Gisler eller ikke, den juridiske prosessen fremstår svært betenkelig, om ikke illegitim.
[...] The decision to place a Palestinian in administrative detention is made by the regional military commander – without indictment or trial.
Under the military law that applies in the West Bank, a person can be administratively detained for six months.
However, the order can be extended indefinitely, so the detention is effectively unlimited and detainees never know when they will be released.
Individuals held in administrative detention must be brought before a military judge within eight days – either of the original detention order or of its extension.
The judge may uphold the order, reject it, or shorten the period of detention stipulated in it. The decision may be appealed to the Military Court of Appeals or the subject of a High Court petition.
However, the judicial review is largely a façade. In the overwhelming majority of cases, the judges accept the ISA’s claim regarding the “security risk” that justifies the detainee’s immediate incarceration.
As the evidence for the claim is not disclosed to the detainee and his counsel, he never knows the reason for the detention and cannot challenge the allegations supposedly made against him.
In some cases, the judges request to see the classified material; in others, they do not review it or make any attempt to examine the information that led to the detention.
In any case, the fact that the detainee cannot address this information empties the judicial process of any meaning.

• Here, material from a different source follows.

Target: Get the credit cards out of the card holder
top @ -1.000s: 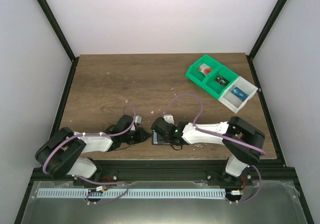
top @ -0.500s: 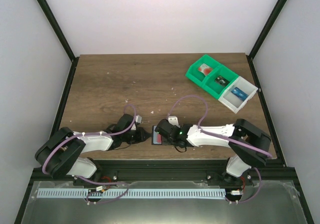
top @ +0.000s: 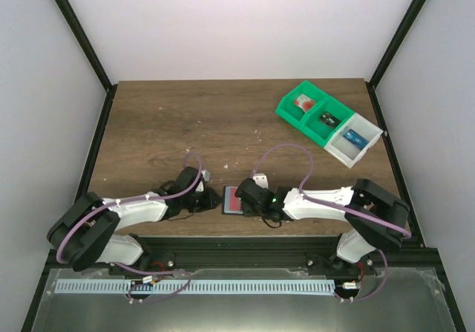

The major problem with the judicial review is the court’s working assumption that administrative detention is a lawful measure. The judges only question how this power is implemented: did the military commander apply reasonable discretion in the case before them?
At no point do they examine the legality of the measure itself.
In doing so, the judges completely ignore the fact that Israel’s use of administrative detention renders it unlawful.
In violation of the restrictions placed by international law, Israel makes routine, extensive use of administrative detention. Over the years, it has placed thousands of Palestinians behind bars without charging them, without telling them what they are accused of, without disclosing the alleged evidence to them or to their lawyers, and without informing them when they will be released.